The thing is, we don’t know if the result is small until we fetch it
I’ve hashed a few ideas, all based on the notion that when asked
for size, we should really try to fetch the data instead,
and do something “special” only in case we find we are loading too much of it.
1) Fetch and fall back on count
When the feature collection is asked for its size, start fetching data
instead, count in the progress, up until a certain limit (e.g., 1000 features),
if we finish before, return the count and keep the result aside in memory
waiting for the features() call.
If we hit the limit, keep that iterator open, run a normal size(), and
when features() is called, use the features we have in memory up until
that point, then start scrolling the cached iterator.
This one seems nice, but it’s a no go, as it doubles the number of database connections
needed to answer a single GetFeature request, which means it’s deadlock
prone once we reach the connection pool size limits.
2) Fetch and fall back on count v2
Same as above, but if we hit the limit, close the iterator,
do a normal count, and when features() si called,
start a fetch again.
No deadlock issues, but for requests over the limit, we are actually
looking at 3 requests to the store, instead of 2, making those slower
than they are.
Arguably, this will make large requests slower, but the ones really
affected will be the ones around the threshold
3) Fetch and store
Same as above, but if we go past the limit, we continue fetching
and store all features on disk using the fast serializer that we have
in GeoTools in the merge-sort sorting algorithm, and read back
from disk when features() is called
Of all the approaches I think I like 3) the best, as it has dynamics
similar to the shapefile output format (so, nothing new really).
The one downside of 3) is that it will limit this optimization to
simple features.
Also wondering if this would be a default behavior, something configurable
at the wfs config level, or on a layer by layer basis.

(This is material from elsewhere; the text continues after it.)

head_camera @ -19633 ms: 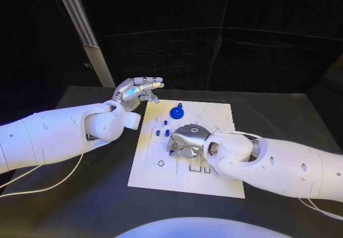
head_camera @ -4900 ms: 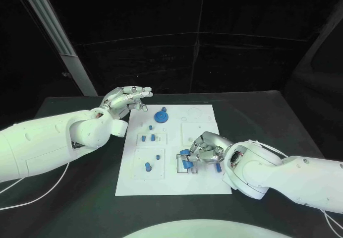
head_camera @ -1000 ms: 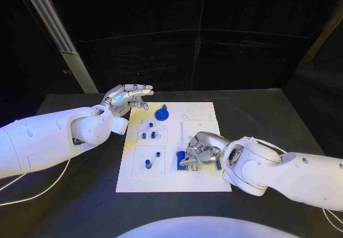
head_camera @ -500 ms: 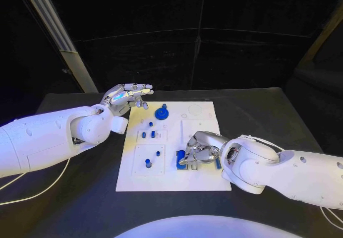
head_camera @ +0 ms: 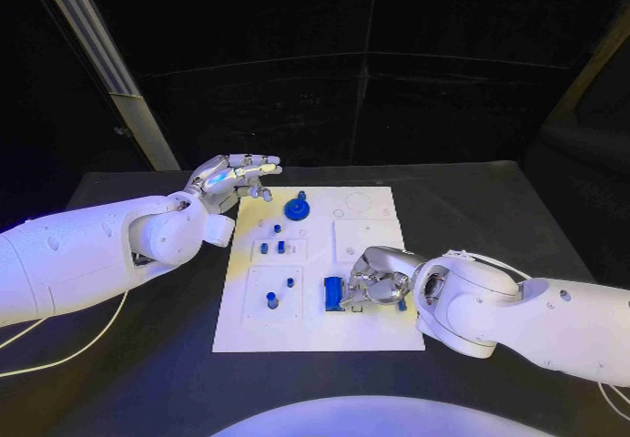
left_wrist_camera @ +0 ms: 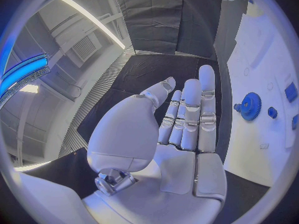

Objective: Assemble the parts on the task board

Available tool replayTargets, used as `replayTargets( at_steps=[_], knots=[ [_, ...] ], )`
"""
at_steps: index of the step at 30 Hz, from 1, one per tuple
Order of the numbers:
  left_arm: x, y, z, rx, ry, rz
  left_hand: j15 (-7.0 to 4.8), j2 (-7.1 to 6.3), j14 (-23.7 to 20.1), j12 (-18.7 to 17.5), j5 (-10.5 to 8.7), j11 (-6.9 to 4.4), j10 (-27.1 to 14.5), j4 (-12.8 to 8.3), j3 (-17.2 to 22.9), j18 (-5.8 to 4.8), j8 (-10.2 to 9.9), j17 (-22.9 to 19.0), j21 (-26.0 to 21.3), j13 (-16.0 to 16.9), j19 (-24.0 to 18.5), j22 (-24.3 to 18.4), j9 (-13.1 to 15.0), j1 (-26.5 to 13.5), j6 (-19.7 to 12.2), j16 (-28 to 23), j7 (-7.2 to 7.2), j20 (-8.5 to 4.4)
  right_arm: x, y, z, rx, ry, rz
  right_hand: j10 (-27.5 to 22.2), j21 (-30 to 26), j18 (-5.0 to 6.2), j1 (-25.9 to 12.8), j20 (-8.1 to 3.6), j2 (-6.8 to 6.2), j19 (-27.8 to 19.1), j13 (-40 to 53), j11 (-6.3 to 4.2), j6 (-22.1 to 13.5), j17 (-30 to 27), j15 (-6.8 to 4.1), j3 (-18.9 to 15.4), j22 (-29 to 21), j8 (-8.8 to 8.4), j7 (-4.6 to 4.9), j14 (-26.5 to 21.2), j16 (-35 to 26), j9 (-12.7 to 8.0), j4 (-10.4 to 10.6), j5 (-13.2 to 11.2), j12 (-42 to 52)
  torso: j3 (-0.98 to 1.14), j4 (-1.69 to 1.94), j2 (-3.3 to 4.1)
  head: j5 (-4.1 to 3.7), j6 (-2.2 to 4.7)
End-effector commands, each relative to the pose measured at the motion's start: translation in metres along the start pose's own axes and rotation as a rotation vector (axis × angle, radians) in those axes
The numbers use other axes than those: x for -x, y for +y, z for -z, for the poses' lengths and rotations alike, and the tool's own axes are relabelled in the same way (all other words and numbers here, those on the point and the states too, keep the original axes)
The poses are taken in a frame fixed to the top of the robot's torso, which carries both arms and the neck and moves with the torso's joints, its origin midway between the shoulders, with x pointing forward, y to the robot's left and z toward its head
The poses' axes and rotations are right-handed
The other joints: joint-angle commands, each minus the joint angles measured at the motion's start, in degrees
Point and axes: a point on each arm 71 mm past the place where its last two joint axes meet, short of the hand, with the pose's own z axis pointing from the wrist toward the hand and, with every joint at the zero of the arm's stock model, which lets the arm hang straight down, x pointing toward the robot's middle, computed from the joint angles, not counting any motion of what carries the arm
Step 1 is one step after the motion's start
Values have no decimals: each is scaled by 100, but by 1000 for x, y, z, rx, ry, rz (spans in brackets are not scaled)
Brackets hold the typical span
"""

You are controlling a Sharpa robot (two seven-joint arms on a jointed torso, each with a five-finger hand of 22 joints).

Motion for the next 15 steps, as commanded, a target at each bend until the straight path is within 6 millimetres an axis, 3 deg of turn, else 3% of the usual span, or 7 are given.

Now… I’m looking at this from the point of view of a customer project, and
making an effort to create something that would be useful to the community
at large, but I see there are trade-offs that might prevent it to be a good
general solutions.
So, I’m soliciting your feedback, I have a (short) window to try and work on this,
so quick feedback is very much appreciated (and slow one too, with the
notion that it will be useful anyways for the readers trying to approach this
issue in the future, in case I don’t make it now)
Cheers
Andrea
···
==
GeoServer Professional Services from the experts! Visit
http://goo.gl/NWWaa2 for more information.
==
Ing. Andrea Aime
@geowolf
Technical Lead
GeoSolutions S.A.S.
Via Poggio alle Viti 1187
55054 Massarosa (LU)
Italy
phone: +39 0584 962313
fax: +39 0584 1660272
mob: +39 339 8844549
http://www.geo-solutions.it
http://twitter.com/geosolutions_it
AVVERTENZE AI SENSI DEL D.Lgs. 196/2003
Le informazioni contenute in questo messaggio di posta elettronica e/o nel/i file/s allegato/i sono da considerarsi strettamente riservate. Il loro utilizzo è consentito esclusivamente al destinatario del messaggio, per le finalità indicate nel messaggio stesso. Qualora riceviate questo messaggio senza esserne il destinatario, Vi preghiamo cortesemente di darcene notizia via e-mail e di procedere alla distruzione del messaggio stesso, cancellandolo dal Vostro sistema. Conservare il messaggio stesso, divulgarlo anche in parte, distribuirlo ad altri soggetti, copiarlo, od utilizzarlo per finalità diverse, costituisce comportamento contrario ai principi dettati dal D.Lgs. 196/2003.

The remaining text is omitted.